# [Your assignment]
Lines from the entries below that hold "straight" form the answer; copy all of them.

# [Material shown]
*** Begin section ***
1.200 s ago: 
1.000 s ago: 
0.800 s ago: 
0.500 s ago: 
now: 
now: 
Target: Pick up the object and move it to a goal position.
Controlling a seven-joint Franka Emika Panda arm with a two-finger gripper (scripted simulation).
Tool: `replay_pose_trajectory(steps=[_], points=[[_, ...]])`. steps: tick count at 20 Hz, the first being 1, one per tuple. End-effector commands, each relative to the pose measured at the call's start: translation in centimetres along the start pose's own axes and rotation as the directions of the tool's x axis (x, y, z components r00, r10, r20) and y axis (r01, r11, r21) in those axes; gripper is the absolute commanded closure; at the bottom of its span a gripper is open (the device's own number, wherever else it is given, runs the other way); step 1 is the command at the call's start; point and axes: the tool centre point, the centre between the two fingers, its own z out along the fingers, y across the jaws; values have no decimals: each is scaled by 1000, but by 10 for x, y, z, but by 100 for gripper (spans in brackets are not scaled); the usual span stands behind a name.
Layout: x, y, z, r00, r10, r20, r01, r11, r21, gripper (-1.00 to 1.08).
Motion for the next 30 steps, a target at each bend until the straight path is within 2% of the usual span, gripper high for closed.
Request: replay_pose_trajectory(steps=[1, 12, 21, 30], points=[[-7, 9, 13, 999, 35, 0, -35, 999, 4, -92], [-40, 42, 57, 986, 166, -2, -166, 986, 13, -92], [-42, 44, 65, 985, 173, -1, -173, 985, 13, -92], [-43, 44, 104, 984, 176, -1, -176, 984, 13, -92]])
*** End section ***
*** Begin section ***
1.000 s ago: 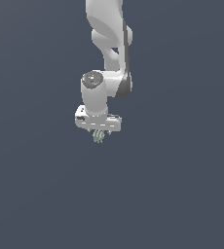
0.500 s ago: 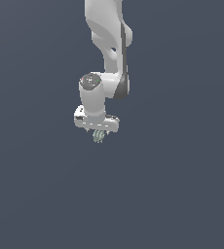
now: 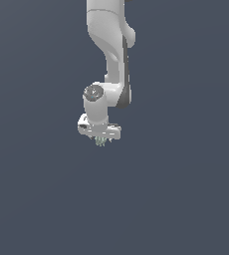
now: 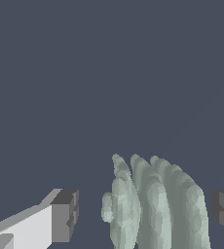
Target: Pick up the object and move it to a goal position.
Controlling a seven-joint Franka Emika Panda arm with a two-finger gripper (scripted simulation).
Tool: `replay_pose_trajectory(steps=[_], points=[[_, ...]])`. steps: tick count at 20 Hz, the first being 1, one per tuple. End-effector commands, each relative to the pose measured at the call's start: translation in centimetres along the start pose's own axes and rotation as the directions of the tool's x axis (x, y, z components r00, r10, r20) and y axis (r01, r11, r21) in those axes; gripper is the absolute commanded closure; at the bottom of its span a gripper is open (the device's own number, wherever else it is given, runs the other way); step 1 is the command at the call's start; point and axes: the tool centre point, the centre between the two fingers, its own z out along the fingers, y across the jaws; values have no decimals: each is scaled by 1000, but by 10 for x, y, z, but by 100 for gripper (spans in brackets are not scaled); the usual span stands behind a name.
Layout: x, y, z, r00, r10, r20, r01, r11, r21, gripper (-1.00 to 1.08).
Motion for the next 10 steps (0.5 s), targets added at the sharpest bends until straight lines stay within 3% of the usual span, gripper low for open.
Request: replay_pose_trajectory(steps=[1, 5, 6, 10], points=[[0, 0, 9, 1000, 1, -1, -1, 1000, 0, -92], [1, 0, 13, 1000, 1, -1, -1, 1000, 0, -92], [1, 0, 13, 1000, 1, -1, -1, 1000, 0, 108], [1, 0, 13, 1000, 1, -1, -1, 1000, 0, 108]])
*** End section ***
# [Written response]
Motion for the next 30 steps, a target at each bend until the straight path is within 2% of the usual span, gripper high for closed.
Motion for the next 10 steps (0.5 s), targets added at the sharpest bends until straight lines stay within 3% of the usual span, gripper low for open.

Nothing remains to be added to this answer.